#### [Task details]
Set down each entry again exactly as written.

[The input]

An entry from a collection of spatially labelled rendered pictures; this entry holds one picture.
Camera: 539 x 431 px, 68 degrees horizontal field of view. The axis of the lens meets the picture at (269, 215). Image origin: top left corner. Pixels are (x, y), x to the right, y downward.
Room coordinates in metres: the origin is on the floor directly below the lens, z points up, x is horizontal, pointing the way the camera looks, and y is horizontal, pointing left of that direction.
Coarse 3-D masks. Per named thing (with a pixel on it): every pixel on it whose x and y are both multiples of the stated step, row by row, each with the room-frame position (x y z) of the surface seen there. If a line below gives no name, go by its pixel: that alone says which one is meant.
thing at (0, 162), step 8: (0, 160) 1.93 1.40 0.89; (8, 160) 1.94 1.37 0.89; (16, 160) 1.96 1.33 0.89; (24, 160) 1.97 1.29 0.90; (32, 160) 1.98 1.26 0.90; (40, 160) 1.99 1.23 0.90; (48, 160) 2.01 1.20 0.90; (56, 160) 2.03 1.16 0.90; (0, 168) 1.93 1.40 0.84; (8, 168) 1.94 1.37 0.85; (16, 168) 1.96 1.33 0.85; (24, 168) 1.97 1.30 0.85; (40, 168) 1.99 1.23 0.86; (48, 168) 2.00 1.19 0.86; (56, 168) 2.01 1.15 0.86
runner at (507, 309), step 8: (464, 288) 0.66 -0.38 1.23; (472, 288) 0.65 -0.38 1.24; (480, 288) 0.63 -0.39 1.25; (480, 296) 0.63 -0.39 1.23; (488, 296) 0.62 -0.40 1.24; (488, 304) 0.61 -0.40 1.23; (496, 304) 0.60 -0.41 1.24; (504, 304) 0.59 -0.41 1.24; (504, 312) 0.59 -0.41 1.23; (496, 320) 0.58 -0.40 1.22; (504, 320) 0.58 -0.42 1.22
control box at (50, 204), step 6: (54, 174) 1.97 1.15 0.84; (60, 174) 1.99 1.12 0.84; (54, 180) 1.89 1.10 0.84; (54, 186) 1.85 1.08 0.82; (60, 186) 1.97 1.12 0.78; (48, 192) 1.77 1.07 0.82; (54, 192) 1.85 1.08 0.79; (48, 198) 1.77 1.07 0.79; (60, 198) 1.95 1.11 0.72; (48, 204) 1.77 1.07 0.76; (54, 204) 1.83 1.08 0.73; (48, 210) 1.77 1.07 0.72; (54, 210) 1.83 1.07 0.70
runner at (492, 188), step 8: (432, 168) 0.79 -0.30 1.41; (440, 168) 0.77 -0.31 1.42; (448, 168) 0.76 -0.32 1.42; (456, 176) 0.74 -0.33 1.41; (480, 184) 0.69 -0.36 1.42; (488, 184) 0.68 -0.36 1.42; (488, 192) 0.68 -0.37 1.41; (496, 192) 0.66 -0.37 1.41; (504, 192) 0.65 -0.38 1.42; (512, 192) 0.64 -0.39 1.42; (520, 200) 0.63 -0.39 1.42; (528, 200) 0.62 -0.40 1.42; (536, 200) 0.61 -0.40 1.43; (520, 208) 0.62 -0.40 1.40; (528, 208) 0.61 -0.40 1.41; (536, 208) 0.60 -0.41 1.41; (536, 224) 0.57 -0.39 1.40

[/The input]

#### [Output of the exercise]
An entry from a collection of spatially labelled rendered pictures; this entry holds one picture.
Camera: 539 x 431 px, 68 degrees horizontal field of view. The axis of the lens meets the picture at (269, 215). Image origin: top left corner. Pixels are (x, y), x to the right, y downward.
Room coordinates in metres: the origin is on the floor directly below the lens, z points up, x is horizontal, pointing the way the camera looks, and y is horizontal, pointing left of that direction.
Coarse 3-D masks. Per named thing (with a pixel on it): every pixel on it whose x and y are both multiples of the stated step, row by row, each with the room-frame position (x y z) of the surface seen there. If a line below gives no name, go by its pixel: that alone says which one is meant.
thing at (0, 162), step 8: (0, 160) 1.93 1.40 0.89; (8, 160) 1.94 1.37 0.89; (16, 160) 1.96 1.33 0.89; (24, 160) 1.97 1.29 0.90; (32, 160) 1.98 1.26 0.90; (40, 160) 1.99 1.23 0.90; (48, 160) 2.01 1.20 0.90; (56, 160) 2.03 1.16 0.90; (0, 168) 1.93 1.40 0.84; (8, 168) 1.94 1.37 0.85; (16, 168) 1.96 1.33 0.85; (24, 168) 1.97 1.30 0.85; (40, 168) 1.99 1.23 0.86; (48, 168) 2.00 1.19 0.86; (56, 168) 2.01 1.15 0.86
runner at (507, 309), step 8: (464, 288) 0.66 -0.38 1.23; (472, 288) 0.65 -0.38 1.24; (480, 288) 0.63 -0.39 1.25; (480, 296) 0.63 -0.39 1.23; (488, 296) 0.62 -0.40 1.24; (488, 304) 0.61 -0.40 1.23; (496, 304) 0.60 -0.41 1.24; (504, 304) 0.59 -0.41 1.24; (504, 312) 0.59 -0.41 1.23; (496, 320) 0.58 -0.40 1.22; (504, 320) 0.58 -0.42 1.22
control box at (50, 204), step 6: (54, 174) 1.97 1.15 0.84; (60, 174) 1.99 1.12 0.84; (54, 180) 1.89 1.10 0.84; (54, 186) 1.85 1.08 0.82; (60, 186) 1.97 1.12 0.78; (48, 192) 1.77 1.07 0.82; (54, 192) 1.85 1.08 0.79; (48, 198) 1.77 1.07 0.79; (60, 198) 1.95 1.11 0.72; (48, 204) 1.77 1.07 0.76; (54, 204) 1.83 1.08 0.73; (48, 210) 1.77 1.07 0.72; (54, 210) 1.83 1.07 0.70
runner at (492, 188), step 8: (432, 168) 0.79 -0.30 1.41; (440, 168) 0.77 -0.31 1.42; (448, 168) 0.76 -0.32 1.42; (456, 176) 0.74 -0.33 1.41; (480, 184) 0.69 -0.36 1.42; (488, 184) 0.68 -0.36 1.42; (488, 192) 0.68 -0.37 1.41; (496, 192) 0.66 -0.37 1.41; (504, 192) 0.65 -0.38 1.42; (512, 192) 0.64 -0.39 1.42; (520, 200) 0.63 -0.39 1.42; (528, 200) 0.62 -0.40 1.42; (536, 200) 0.61 -0.40 1.43; (520, 208) 0.62 -0.40 1.40; (528, 208) 0.61 -0.40 1.41; (536, 208) 0.60 -0.41 1.41; (536, 224) 0.57 -0.39 1.40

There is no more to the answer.